I haven't found the details yet but here's a little info:

"'In the U.S., profiling is a bad word,' Liss said, but he defended the practice, saying it is done by 'intelligent, motivated' university students who served in Israel's military and can identify passengers who could pose a potential risk."

oh and how many international airport does Israel has? and us?
Obviously, the USA has more airports, more people passing thru the airports, and more variety of passengers and destinations.
 
:dunno: I did wear my hearing aid......
That's not implanted. :)

I know that CI wearers can't go thru the walk-thru metal detector but have to be hand wanded, so that's why I was curious.
 
That's not implanted. :)

I know that CI wearers can't go thru the walk-thru metal detector but have to be hand wanded, so that's why I was curious.

I know.....that is why I said :dunno:

Funny this is such an issue when sporting events and some nightclubs have been doing pat downs for years.
 
I know.....that is why I said :dunno:

Funny this is such an issue when sporting events and some nightclubs have been doing pat downs for years.
They actually reach into your pants and "touch your junk" in front of everyone?
 
I haven't found the details yet but here's a little info:

"'In the U.S., profiling is a bad word,' Liss said, but he defended the practice, saying it is done by 'intelligent, motivated' university students who served in Israel's military and can identify passengers who could pose a potential risk."

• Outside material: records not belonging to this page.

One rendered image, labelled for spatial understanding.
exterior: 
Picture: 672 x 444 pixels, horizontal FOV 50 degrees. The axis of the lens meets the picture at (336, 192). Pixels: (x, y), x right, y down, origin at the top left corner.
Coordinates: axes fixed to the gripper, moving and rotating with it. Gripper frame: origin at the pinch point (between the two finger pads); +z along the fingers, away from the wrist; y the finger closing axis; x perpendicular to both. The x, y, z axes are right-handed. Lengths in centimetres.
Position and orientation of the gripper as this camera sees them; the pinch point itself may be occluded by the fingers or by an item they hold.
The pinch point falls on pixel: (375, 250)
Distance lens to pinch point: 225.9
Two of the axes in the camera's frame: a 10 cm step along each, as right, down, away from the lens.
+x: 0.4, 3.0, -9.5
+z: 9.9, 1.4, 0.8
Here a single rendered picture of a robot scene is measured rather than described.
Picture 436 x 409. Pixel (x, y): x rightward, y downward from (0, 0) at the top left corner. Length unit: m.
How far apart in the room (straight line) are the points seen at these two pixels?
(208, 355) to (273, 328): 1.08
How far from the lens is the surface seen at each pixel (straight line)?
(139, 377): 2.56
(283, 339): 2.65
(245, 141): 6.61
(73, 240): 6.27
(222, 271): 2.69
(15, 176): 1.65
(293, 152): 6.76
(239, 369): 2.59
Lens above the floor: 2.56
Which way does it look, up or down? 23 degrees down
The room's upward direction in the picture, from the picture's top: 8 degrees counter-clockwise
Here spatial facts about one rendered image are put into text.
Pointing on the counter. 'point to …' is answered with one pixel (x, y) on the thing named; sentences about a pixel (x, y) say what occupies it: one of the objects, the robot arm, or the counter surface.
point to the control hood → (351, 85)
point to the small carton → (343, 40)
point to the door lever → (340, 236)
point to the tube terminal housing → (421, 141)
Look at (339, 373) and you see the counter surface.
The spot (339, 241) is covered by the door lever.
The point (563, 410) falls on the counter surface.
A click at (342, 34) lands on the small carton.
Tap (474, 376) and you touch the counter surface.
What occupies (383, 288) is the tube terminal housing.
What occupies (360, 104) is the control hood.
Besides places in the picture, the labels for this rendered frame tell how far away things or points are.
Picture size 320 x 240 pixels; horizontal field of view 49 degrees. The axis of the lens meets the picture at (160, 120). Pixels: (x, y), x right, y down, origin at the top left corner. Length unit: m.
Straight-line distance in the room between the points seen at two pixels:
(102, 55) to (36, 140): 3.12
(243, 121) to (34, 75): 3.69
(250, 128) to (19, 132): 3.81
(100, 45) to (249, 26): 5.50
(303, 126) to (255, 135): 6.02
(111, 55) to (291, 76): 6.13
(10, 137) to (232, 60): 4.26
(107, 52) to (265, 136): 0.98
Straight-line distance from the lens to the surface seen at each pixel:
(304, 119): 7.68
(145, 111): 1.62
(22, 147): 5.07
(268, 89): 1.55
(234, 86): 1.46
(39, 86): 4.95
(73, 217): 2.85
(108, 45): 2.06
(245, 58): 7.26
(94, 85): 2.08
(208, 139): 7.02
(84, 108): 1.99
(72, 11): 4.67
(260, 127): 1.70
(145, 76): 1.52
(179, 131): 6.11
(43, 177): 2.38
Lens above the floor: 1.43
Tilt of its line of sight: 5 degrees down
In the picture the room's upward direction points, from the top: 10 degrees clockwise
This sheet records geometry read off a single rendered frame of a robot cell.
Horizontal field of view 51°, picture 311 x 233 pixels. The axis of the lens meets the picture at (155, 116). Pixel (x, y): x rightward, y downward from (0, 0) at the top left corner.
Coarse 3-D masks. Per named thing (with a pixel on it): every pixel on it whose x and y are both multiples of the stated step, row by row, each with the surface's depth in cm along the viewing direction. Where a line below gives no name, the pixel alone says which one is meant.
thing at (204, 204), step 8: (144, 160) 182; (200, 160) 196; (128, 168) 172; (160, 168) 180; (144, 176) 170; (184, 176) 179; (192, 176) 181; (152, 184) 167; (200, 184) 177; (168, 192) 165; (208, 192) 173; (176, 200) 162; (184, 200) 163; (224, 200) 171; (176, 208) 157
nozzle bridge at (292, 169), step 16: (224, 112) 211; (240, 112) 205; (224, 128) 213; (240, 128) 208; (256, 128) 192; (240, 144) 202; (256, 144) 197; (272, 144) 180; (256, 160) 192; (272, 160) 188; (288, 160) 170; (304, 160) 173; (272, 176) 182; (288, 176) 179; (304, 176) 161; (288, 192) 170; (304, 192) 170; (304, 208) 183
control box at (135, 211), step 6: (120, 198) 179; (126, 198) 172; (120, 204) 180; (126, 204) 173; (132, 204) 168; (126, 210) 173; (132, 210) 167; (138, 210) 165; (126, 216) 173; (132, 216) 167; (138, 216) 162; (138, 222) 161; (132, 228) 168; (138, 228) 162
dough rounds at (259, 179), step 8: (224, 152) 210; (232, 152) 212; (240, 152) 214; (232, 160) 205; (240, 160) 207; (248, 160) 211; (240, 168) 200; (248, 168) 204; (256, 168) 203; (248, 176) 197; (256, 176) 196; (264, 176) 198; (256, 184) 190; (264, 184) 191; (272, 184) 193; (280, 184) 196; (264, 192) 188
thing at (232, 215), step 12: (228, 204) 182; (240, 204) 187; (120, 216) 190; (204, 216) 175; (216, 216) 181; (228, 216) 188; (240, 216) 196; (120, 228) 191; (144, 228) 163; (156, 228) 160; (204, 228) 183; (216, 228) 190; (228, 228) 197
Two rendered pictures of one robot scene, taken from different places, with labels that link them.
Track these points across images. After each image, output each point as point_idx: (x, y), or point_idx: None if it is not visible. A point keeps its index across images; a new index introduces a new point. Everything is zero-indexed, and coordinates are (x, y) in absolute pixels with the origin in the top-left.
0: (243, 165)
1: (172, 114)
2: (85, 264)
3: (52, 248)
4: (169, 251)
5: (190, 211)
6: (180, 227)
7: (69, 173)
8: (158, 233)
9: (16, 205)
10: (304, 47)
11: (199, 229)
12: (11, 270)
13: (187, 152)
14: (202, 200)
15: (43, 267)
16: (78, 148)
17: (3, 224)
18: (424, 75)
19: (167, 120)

Obviously, the USA has more airports, more people passing thru the airports, and more variety of passengers and destinations.

Yes, obviously. Yet Ben Gurion has been doing this for years and there were plenty of time for airports in the U.S. to learn about their techniques helping ensure travelers' safety and security WITHOUT the need to touch/fondle/caress/squeeze somebody's junk. What a joke TSA has become. Watch airline stocks tank after the holidays. Common sense, folks. Common sense.